Transcribe every entry below word for word, but skip the pictures.

START Exercise data

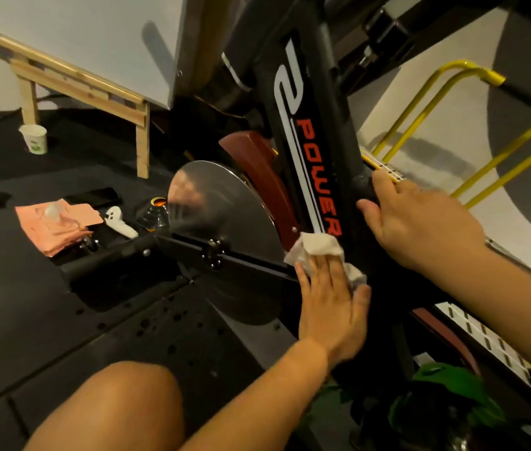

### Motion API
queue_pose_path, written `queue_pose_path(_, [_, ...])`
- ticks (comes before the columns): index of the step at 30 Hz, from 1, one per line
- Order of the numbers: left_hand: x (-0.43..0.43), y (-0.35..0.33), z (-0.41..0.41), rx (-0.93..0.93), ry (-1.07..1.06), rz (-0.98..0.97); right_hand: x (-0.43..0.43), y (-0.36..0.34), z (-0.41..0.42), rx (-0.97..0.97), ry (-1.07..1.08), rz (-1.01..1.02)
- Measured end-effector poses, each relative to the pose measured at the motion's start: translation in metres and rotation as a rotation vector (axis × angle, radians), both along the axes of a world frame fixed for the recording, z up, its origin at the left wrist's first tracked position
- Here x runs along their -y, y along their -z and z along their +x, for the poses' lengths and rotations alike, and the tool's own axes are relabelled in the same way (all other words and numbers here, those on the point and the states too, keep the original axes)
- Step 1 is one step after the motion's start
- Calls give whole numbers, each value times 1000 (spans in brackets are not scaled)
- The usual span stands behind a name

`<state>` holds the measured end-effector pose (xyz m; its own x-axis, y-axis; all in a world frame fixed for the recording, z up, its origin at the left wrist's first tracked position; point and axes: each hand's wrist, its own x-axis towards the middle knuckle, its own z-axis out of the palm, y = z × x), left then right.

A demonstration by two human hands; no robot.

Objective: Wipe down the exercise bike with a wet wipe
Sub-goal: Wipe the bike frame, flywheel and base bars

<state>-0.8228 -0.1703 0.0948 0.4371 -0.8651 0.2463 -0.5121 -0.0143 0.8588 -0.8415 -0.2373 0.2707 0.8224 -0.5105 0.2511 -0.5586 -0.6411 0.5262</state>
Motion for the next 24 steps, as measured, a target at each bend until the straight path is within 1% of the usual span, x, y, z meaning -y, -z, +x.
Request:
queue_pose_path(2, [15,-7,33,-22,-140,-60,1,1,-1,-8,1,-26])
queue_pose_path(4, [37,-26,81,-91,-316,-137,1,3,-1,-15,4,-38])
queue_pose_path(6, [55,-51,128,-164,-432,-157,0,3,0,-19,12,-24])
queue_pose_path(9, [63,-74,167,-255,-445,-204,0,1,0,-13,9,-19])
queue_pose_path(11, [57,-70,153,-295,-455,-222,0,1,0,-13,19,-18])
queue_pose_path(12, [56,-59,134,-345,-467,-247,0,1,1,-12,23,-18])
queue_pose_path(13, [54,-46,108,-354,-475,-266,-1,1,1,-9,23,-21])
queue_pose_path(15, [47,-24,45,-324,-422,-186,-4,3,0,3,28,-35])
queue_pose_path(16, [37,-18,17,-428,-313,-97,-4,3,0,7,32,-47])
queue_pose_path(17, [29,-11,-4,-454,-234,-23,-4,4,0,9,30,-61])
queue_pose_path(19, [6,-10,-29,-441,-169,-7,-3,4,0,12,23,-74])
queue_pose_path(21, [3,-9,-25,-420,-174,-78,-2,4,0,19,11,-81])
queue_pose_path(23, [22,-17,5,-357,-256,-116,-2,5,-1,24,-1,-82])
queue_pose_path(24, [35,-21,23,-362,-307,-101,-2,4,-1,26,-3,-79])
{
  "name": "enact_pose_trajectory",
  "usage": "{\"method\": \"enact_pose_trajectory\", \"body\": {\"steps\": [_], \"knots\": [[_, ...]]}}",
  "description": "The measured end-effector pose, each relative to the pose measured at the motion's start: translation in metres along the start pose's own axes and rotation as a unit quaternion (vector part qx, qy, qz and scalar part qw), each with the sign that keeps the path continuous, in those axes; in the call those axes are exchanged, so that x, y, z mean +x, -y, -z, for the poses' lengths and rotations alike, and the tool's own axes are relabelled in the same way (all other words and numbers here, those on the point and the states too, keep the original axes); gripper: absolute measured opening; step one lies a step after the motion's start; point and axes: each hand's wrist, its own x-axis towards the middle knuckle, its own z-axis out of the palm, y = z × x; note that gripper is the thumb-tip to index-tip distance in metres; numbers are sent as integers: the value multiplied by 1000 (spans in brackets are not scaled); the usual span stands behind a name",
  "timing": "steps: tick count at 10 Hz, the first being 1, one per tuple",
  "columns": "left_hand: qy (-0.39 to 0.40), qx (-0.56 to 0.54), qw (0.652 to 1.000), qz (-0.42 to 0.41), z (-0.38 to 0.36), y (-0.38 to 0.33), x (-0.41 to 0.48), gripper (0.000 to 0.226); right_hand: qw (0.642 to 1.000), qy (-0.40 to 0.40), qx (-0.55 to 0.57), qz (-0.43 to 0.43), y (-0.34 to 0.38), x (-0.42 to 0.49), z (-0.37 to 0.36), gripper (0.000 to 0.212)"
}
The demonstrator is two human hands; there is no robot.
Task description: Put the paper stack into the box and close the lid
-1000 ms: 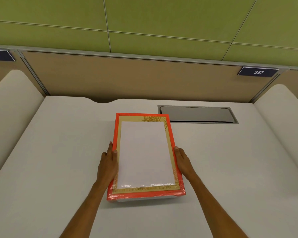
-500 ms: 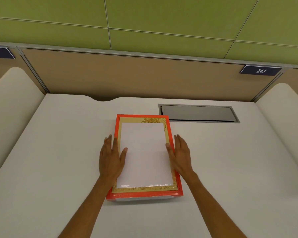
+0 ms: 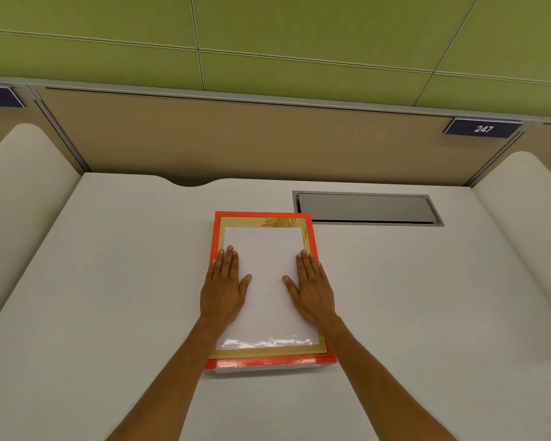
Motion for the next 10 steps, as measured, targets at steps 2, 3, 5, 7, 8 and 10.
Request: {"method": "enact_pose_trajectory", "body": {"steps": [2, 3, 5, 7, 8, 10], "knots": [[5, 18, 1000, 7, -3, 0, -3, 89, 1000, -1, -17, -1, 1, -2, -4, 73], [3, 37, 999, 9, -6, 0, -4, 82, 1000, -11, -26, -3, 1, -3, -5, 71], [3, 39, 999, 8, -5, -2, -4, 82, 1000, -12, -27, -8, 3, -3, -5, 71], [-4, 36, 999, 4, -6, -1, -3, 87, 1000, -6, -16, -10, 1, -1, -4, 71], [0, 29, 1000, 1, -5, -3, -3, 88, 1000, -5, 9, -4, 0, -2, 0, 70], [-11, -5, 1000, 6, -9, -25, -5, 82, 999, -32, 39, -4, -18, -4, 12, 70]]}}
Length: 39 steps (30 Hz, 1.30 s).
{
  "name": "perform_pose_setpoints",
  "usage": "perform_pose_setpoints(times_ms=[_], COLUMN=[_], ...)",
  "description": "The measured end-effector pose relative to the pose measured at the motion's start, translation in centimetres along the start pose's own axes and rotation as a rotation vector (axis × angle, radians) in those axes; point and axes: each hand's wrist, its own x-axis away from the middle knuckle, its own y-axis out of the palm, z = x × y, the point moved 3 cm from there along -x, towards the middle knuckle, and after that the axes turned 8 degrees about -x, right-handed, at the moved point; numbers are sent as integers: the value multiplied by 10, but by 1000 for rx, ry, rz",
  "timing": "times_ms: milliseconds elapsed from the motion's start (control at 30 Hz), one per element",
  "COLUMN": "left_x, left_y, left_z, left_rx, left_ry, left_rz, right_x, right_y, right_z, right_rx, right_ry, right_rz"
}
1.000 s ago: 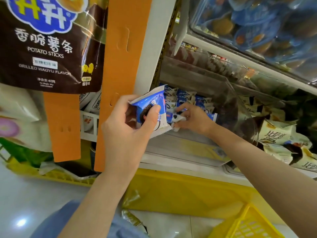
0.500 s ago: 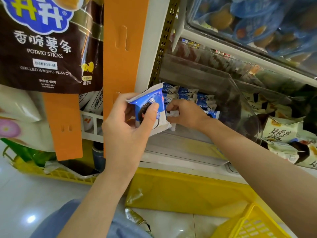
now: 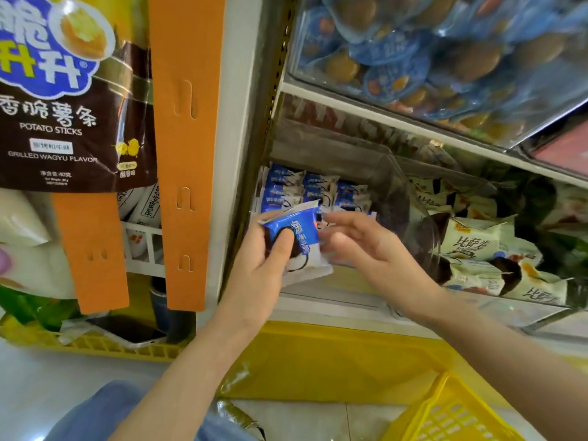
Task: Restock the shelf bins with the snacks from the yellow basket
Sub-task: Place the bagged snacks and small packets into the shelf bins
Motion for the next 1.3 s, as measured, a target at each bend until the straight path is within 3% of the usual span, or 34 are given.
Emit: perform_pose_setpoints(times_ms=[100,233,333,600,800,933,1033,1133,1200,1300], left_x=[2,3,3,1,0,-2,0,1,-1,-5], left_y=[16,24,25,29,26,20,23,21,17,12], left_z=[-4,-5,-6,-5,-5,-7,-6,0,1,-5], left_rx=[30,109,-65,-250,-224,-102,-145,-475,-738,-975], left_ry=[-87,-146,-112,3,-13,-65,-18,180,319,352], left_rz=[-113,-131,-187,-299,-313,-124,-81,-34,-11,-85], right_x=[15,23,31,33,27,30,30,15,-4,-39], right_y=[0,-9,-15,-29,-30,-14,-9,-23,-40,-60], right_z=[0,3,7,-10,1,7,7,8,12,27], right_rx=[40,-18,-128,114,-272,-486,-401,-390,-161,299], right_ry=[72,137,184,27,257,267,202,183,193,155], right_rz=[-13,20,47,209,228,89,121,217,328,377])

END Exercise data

Response:
### Motion API
queue_pose_path, written `queue_pose_path(_, [_, ...])`
- ticks (comes before the columns): index of the step at 30 Hz, from 1, one per line
- Order of the numbers: left_hand: x (-0.43..0.43), y (-0.35..0.33), z (-0.41..0.41), rx (-0.93..0.93), ry (-1.07..1.06), rz (-0.98..0.97); right_hand: x (-0.43..0.43), y (-0.36..0.34), z (-0.41..0.42), rx (-0.97..0.97), ry (-1.07..1.08), rz (-1.01..1.02)
- Measured end-effector poses, each relative to the pose measured at the motion's start: translation in metres and rotation as a rotation vector (axis × angle, radians), both along the axes of a world frame fixed for the recording, z up, its origin at the left wrist's first tracked position
- Here x runs along their -y, y along their -z and z along their +x, for the poses' lengths and rotations alike, and the tool's own axes are relabelled in the same way (all other words and numbers here, those on the point and the states too, keep the original axes)
- Step 1 is one step after the motion's start
- Calls give whole numbers, each value times 1000 (spans in brackets are not scaled)
- The usual span stands behind a name

`<state>` holds the measured end-effector pose (xyz m; its own x-axis, y-axis; all in a world frame fixed for the recording, z up, its origin at the left wrist's first tracked position; point and axes: each hand's wrist, its own x-axis towards the middle knuckle, its own z-axis out of the palm, y = z × x), left then right.

A demonstration by two human hands; no robot.

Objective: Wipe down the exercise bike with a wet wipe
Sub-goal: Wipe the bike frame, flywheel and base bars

<state>-0.8228 -0.1703 0.0948 0.4371 -0.8651 0.2463 -0.5121 -0.0143 0.8588 -0.8415 -0.2373 0.2707 0.8224 -0.5105 0.2511 -0.5586 -0.6411 0.5262</state>
Motion for the next 24 steps, as measured, a target at each bend until the straight path is within 1% of the usual span, x, y, z meaning -y, -z, +x.
Request:
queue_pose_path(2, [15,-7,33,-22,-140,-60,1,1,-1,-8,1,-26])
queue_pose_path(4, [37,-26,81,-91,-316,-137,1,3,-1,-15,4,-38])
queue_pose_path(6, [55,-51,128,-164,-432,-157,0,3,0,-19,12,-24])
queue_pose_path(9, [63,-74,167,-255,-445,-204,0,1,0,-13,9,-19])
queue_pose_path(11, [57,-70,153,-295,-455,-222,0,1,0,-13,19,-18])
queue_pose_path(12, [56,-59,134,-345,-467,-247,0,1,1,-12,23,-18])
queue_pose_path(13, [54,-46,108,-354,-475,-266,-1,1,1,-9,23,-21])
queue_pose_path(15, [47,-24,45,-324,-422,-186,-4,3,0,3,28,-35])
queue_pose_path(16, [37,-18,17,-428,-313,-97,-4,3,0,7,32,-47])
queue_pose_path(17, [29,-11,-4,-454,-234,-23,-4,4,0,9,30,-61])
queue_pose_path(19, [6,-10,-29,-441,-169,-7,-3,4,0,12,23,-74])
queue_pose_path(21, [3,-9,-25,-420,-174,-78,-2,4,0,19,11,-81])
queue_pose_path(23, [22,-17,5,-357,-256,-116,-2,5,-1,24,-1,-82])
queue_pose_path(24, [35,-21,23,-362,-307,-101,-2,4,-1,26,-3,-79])
{
  "name": "enact_pose_trajectory",
  "usage": "{\"method\": \"enact_pose_trajectory\", \"body\": {\"steps\": [_], \"knots\": [[_, ...]]}}",
  "description": "The measured end-effector pose, each relative to the pose measured at the motion's start: translation in metres along the start pose's own axes and rotation as a unit quaternion (vector part qx, qy, qz and scalar part qw), each with the sign that keeps the path continuous, in those axes; in the call those axes are exchanged, so that x, y, z mean +x, -y, -z, for the poses' lengths and rotations alike, and the tool's own axes are relabelled in the same way (all other words and numbers here, those on the point and the states too, keep the original axes); gripper: absolute measured opening; step one lies a step after the motion's start; point and axes: each hand's wrist, its own x-axis towards the middle knuckle, its own z-axis out of the palm, y = z × x; note that gripper is the thumb-tip to index-tip distance in metres; numbers are sent as integers: the value multiplied by 1000 (spans in brackets are not scaled); the usual span stands behind a name",
  "timing": "steps: tick count at 10 Hz, the first being 1, one per tuple",
  "columns": "left_hand: qy (-0.39 to 0.40), qx (-0.56 to 0.54), qw (0.652 to 1.000), qz (-0.42 to 0.41), z (-0.38 to 0.36), y (-0.38 to 0.33), x (-0.41 to 0.48), gripper (0.000 to 0.226); right_hand: qw (0.642 to 1.000), qy (-0.40 to 0.40), qx (-0.55 to 0.57), qz (-0.43 to 0.43), y (-0.34 to 0.38), x (-0.42 to 0.49), z (-0.37 to 0.36), gripper (0.000 to 0.212)"
}
The demonstrator is two human hands; there is no robot.
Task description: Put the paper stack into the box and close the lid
-1000 ms: 
-500 ms: 
+0 ms: 
Motion for the next 10 steps, as measured, targets at steps 2, 3, 5, 7, 8 and 10.
Request: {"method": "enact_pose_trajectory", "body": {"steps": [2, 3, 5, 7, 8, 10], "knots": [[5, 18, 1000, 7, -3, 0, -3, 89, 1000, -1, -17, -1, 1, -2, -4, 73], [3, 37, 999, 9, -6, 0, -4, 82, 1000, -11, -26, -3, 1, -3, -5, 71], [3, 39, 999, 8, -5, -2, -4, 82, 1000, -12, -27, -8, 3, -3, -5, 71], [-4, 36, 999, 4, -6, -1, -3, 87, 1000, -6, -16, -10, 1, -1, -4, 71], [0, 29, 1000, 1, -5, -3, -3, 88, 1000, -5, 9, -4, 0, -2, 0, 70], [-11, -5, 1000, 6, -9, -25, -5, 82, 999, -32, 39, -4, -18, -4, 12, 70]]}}
Length: 39 steps (30 Hz, 1.30 s).
{
  "name": "perform_pose_setpoints",
  "usage": "perform_pose_setpoints(times_ms=[_], COLUMN=[_], ...)",
  "description": "The measured end-effector pose relative to the pose measured at the motion's start, translation in centimetres along the start pose's own axes and rotation as a rotation vector (axis × angle, radians) in those axes; point and axes: each hand's wrist, its own x-axis away from the middle knuckle, its own y-axis out of the palm, z = x × y, the point moved 3 cm from there along -x, towards the middle knuckle, and after that the axes turned 8 degrees about -x, right-handed, at the moved point; numbers are sent as integers: the value multiplied by 10, but by 1000 for rx, ry, rz",
  "timing": "times_ms: milliseconds elapsed from the motion's start (control at 30 Hz), one per element",
  "COLUMN": "left_x, left_y, left_z, left_rx, left_ry, left_rz, right_x, right_y, right_z, right_rx, right_ry, right_rz"
}
1.000 s ago: 
0.500 s ago: 
now: 
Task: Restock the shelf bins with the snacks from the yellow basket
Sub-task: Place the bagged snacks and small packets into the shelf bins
Motion for the next 1.3 s, as measured, a target at each bend until the straight path is within 3% of the usual span, or 34 are given.
Emit: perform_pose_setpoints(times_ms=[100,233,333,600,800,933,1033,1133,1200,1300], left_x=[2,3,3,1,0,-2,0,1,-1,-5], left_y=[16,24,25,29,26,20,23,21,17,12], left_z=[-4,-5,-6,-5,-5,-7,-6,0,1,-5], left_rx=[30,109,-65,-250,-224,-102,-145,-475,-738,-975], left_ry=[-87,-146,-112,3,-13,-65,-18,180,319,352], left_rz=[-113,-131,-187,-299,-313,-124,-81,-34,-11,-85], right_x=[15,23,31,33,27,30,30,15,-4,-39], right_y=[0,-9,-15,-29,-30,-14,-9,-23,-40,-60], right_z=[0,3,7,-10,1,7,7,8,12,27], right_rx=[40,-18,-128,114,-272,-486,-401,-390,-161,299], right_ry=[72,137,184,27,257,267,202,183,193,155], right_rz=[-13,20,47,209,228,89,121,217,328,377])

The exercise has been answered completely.